Charles Dickens. Historia
de dos ciudades.
Las diversas iniciativas que se han
emprendido en nuestro país con el objetivo de luchar contra la precarización de
la propiedad han arrojado pocos o nulos resultados. Ello, a raíz de la poca
comprensión del problema real por parte de las instancias pertinentes;
confusión que posee múltiples aristas. En ese sentido, las líneas a
continuación buscaran reflexionar sobre la figura del morador y los mitos que
lo envuelven, no sin antes ahondar en tópicos tales como; la supuesta ‘leyenda
negra’ que se cierne sobre el poseedor, las relaciones causales entre
precarización y deterioro, y las iniciativas que articulan inclusión social y
derechos de propiedad; para finalmente arribar a un perfil del morador enmarcado
en los procesos de Renovación Urbana en el distrito del Rímac.
El tema de la ciudad, y su reflexión,
tienen la suerte de los péndulos, tanto en su frecuencia como en su
aproximación; entre la proximidad y la distancia por un lado, entre la burbuja
y el conservacionismo, por otra. Los
urbanistas que se quejan de tener una ciudad fea – y no se equivocan- se quedan
cortos al proponer sendos castillos nebulosos, cuando la urgencia de Lima va
por la otra acerca, aquella que todos miramos a lo lejos y por la que evitamos
pasar –no se sienta mal, yo mismo lo hago todos los días-, la que parece salida
de una novela de Charles Dickens o algún lacrimógeno film de Bolliwood. La
gente no tiene donde vivir. La solución no pasa por levantar edificios y
adjudicarlos gratuitamente. Brindémosle la oportunidad de ser responsables, de
conseguir algo suyo por esfuerzo propio. ¿Cómo? A continuación se le comentó,
pero antes, hagamos algunas precisiones previas necesarias.
Derribando el
mito: La leyenda negra del morador
La sensación de desconfianza que
impregna a la colectividad —tanto agentes estatales como particulares— al
aproximarse a los tugurios es recurrente. Una impresión que se debe en gran
medida a la apariencia de los mismos. Es más, y tal como el informe de PNUD
anotó, los
estereotipos que se han construido sobre la baja cultura de los moradores de
estos barrios tugurizados se deben a la confluencia de estos síntomas de
deterioro. Por ello, se generaliza esta percepción de que quienes viven en El
Rímac son gente pobre y de escasa cultura[1]. Tal es el núcleo de la denominada leyenda negra del morador: el deterioro que afecta a los inmuebles se
encuentra íntimamente relacionado con el descuido de sus habitantes que
ostentan una serie de vicios inherentes a su circunstancia social, económica,
cultural entre otras. La categoría anteriormente desarrollada podría verse
asimilada a la de lumpenproletariat[2] —la parte desempleada del
proletariado cuya situación miserable y alta necesidad de subsistencia, influye
para que los salarios sean bajos— de origen marxista, y que alude a una masa informe, difusa y errante, improductiva
y regresiva[3].
Sin embargo, la realidad dista contundentemente del imaginario popular.

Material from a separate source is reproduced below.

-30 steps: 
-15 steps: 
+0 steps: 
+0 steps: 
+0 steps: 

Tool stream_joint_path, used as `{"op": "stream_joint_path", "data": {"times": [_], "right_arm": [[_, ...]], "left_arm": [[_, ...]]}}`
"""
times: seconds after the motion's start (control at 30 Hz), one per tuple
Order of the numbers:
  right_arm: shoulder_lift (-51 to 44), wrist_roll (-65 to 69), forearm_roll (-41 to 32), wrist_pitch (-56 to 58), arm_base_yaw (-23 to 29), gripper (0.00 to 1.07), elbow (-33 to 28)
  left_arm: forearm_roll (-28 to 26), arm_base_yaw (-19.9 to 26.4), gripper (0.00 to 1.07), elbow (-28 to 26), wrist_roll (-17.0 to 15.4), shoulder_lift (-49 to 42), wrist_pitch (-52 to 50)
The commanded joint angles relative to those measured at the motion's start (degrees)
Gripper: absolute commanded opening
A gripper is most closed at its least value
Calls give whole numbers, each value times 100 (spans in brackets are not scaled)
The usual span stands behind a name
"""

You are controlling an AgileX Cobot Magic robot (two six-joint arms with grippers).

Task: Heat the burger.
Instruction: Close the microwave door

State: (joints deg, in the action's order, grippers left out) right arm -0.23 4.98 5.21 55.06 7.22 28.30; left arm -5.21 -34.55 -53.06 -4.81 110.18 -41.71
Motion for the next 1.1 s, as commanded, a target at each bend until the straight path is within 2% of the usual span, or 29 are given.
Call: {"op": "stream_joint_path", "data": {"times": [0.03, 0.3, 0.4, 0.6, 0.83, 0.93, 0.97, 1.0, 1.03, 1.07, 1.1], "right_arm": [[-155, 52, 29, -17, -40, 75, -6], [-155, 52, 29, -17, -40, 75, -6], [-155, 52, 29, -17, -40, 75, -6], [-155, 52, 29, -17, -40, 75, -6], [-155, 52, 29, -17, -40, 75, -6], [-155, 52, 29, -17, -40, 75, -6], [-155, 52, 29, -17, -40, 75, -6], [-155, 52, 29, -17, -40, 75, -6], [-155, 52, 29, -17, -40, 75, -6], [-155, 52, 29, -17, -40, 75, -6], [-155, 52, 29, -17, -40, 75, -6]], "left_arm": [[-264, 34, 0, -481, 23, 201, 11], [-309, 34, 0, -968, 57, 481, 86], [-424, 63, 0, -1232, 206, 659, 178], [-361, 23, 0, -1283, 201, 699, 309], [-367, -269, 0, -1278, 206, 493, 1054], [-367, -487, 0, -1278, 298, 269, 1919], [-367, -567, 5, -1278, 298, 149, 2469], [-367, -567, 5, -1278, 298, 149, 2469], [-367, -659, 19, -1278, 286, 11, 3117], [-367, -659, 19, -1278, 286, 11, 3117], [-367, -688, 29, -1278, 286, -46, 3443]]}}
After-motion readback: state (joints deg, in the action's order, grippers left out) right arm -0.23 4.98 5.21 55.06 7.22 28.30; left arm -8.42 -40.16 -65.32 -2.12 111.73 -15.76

Es preciso señalar que, el habitante
del Rímac, ostenta arraigados lazos con su comunidad. Un sentido de pertenencia,
muy particular en Lima, que lo vincula con su pasado criollo. Su identidad se
asienta sobre la centralidad de su locación urbana, dicha característica provee
de fluidez e inmediatez que impregna sus relaciones comunitarias. Persiste en
ellos, una consciencia de ser parte de la tradición histórica del país y
sentirse distinto del habitante de la periferia. Por su parte, el deterioro
cotidiano al que se ven expuestos no es inusitado si caemos en cuenta de la
precarización que desborda el centro histórico, el mismo que va carcomiendo el título a niveles tan
severos que se hace imposible cualquier acción, reacción, o asignación de
responsabilidad[4]. Existe
una imposibilidad por parte de los moradores —quienes habitan los predios junto
a sus descendientes— que no pueden efectuar mejoras o refacciones sustanciales,
debido a que no ostentan el título de propietarios y las sanciones que oficia
la municipalidad, dejándole espacio únicamente para que este efectúe arreglos
eventuales, contingentes, tales como apuntalamientos.
La experiencia en distintos proyectos
de renovación urbana nos permite señalar que los moradores manifiestan el deseo
y compromiso de cooperar con estos
procesos, siempre que se les facilite el acceso a derechos de propiedad, es por
ello que se asocian y eligen representantes legitimados por la comunidad. Lo
esencial es destinar la propiedad de los inmuebles a recuperar, a quienes
efectivamente se encuentren dispuestos a añadirle valor económico.